The UK Singles Chart is one of many music charts compiled by the Official Charts Company that calculates the best-selling singles of the week in the United Kingdom. Before 2004, the chart was only based on the sales of physical singles. This list shows singles that peaked in the Top 10 of the UK Singles Chart during 1994, as well as singles which peaked in 1993 and 1995 but were in the top 10 in 1994. The entry date is when the single appeared in the top 10 for the first time (week ending, as published by the Official Charts Company, which is six days after the chart is announced).

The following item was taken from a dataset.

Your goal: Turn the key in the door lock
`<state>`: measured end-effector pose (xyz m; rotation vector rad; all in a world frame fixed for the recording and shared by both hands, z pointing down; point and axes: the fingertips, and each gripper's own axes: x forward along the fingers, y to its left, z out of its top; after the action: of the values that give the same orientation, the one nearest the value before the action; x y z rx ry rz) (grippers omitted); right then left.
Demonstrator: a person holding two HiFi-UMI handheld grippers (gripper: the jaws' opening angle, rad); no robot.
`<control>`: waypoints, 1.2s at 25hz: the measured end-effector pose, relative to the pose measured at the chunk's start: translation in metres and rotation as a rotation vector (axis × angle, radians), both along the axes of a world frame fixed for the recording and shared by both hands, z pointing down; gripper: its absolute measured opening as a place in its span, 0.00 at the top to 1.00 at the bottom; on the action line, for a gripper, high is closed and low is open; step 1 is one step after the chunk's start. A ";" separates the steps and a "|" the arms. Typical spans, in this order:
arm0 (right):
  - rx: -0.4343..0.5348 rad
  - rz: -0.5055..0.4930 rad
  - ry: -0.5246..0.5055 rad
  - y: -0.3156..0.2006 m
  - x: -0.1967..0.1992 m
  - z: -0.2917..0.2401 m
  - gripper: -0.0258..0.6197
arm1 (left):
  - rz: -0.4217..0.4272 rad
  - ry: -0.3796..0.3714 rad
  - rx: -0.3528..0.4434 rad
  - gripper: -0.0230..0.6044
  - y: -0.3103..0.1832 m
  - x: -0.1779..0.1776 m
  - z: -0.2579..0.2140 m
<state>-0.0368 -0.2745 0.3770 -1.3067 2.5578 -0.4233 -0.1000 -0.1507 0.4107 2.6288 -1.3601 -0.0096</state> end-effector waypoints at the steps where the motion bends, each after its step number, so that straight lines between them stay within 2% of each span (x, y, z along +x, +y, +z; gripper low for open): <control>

One-hundred and thirty-two singles were in the top ten in 1994. Nine singles from 1993 remained in the top 10 for several weeks at the beginning of the year, while "Another Day" by Whigfield, "Cotton Eye Joe" by Rednex, "Love Me for a Reason" by Boyzone, "Them Girls, Them Girls" by Zig and Zag and "Think Twice" by Celine Dion were all released in 1994 but did not reach their peak until 1995. "Twist and Shout" by Chaka Demus & Pliers, "The Perfect Year" by Dina Carroll and "It's Alright" by East 17  were the singles from 1993 to reach its peak in 1994. Twenty-five artists scored multiple entries in the top 10 in 1994. Boyzone, Oasis, R. Kelly, Red Hot Chili Peppers and Toni Braxton were among the many artists who achieved their first UK charting top 10 single in 1994.

The 1993 Christmas number-one, "Mr Blobby" by Mr Blobby remained at number-one for the first week of 1994. The first new number-one single of the year was "Twist and Shout" by Chaka Demus & Pliers featuring Jack Radics and Taxi Gang. Overall, fifteen different singles peaked at number-one in 1994, with Take That (2) having the most singles hit that position.

Background

Multiple entries
One-hundred and thirty-two singles charted in the top 10 in 1994, with one-hundred and twenty-one singles reaching their peak this year.

Twenty-five artists scored multiple entries in the top 10 in 1994. American singer Mariah Carey, East 17 and British boy-band Take That shared the record for the most top ten singles in 1994 with four hit singles each. Carey's cover of the Badfinger song "Without You" was her biggest hit of the year; it reached number-one in February and spent four weeks in that position, and eight weeks in the top 10 in total. Her other top ten singles were "All I Want for Christmas Is You" (number 2) in December; "Endless Love" (3) with Luther Vandross in September; and "Anytime You Need a Friend" (8) in June. Three of Take That's four top ten singles reached number-one in the UK: "Babe" in December 1993, "Everything Changes" in April and "Sure" in October. "Love Ain't Here Anymore" was their other top 10 entry, which reached number 3 in July. East 17 also had a number-one single in 1994, "Stay Another Day", which stayed there for 5 of its 8 weeks in the top ten. Their other top ten singles were "Around the World" and "It's Alright (both number 3) and "Steam" (number 7). Bon Jovi, Oasis and Eternal had three singles in the top ten in 1994.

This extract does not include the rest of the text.